#### [Exercise description]
How do the lines below between the ones holding "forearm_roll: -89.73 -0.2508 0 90" and "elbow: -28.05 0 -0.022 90", inclusive, read? Give them again exactly, with no other lines.

*** Opening Available data ***

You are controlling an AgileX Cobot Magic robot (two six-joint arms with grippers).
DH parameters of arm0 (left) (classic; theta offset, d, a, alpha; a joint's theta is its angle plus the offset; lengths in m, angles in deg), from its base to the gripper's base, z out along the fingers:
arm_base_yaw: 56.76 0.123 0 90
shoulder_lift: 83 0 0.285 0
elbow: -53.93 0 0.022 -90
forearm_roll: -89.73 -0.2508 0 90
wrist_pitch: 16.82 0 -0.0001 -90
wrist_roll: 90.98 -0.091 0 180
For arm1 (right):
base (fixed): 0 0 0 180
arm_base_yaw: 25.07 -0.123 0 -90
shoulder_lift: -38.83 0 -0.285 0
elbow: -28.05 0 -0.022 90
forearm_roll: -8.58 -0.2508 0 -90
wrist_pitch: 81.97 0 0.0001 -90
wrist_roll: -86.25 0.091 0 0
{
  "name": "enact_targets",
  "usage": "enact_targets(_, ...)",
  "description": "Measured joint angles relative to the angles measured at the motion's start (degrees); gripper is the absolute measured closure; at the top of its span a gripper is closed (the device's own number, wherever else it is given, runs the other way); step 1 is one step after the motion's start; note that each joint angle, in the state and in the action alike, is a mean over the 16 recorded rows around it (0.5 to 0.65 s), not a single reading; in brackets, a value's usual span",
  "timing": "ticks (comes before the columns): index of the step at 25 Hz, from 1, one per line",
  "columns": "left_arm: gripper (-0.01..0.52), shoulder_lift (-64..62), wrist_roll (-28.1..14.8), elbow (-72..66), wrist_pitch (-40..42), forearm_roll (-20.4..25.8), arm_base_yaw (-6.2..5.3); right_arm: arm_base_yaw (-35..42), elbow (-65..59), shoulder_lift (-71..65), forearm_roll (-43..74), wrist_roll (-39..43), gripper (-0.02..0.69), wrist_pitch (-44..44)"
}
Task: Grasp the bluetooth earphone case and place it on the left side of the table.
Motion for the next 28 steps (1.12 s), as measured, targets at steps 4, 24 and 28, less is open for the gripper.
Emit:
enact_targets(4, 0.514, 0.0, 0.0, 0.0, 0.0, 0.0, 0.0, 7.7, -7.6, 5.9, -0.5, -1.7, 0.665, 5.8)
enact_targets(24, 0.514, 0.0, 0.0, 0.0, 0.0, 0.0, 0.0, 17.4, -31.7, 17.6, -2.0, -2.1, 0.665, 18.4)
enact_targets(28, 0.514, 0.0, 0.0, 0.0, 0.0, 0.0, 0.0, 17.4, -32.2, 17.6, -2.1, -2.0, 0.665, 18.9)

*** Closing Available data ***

#### [Answer space]
forearm_roll: -89.73 -0.2508 0 90
wrist_pitch: 16.82 0 -0.0001 -90
wrist_roll: 90.98 -0.091 0 180
For arm1 (right):
base (fixed): 0 0 0 180
arm_base_yaw: 25.07 -0.123 0 -90
shoulder_lift: -38.83 0 -0.285 0
elbow: -28.05 0 -0.022 90

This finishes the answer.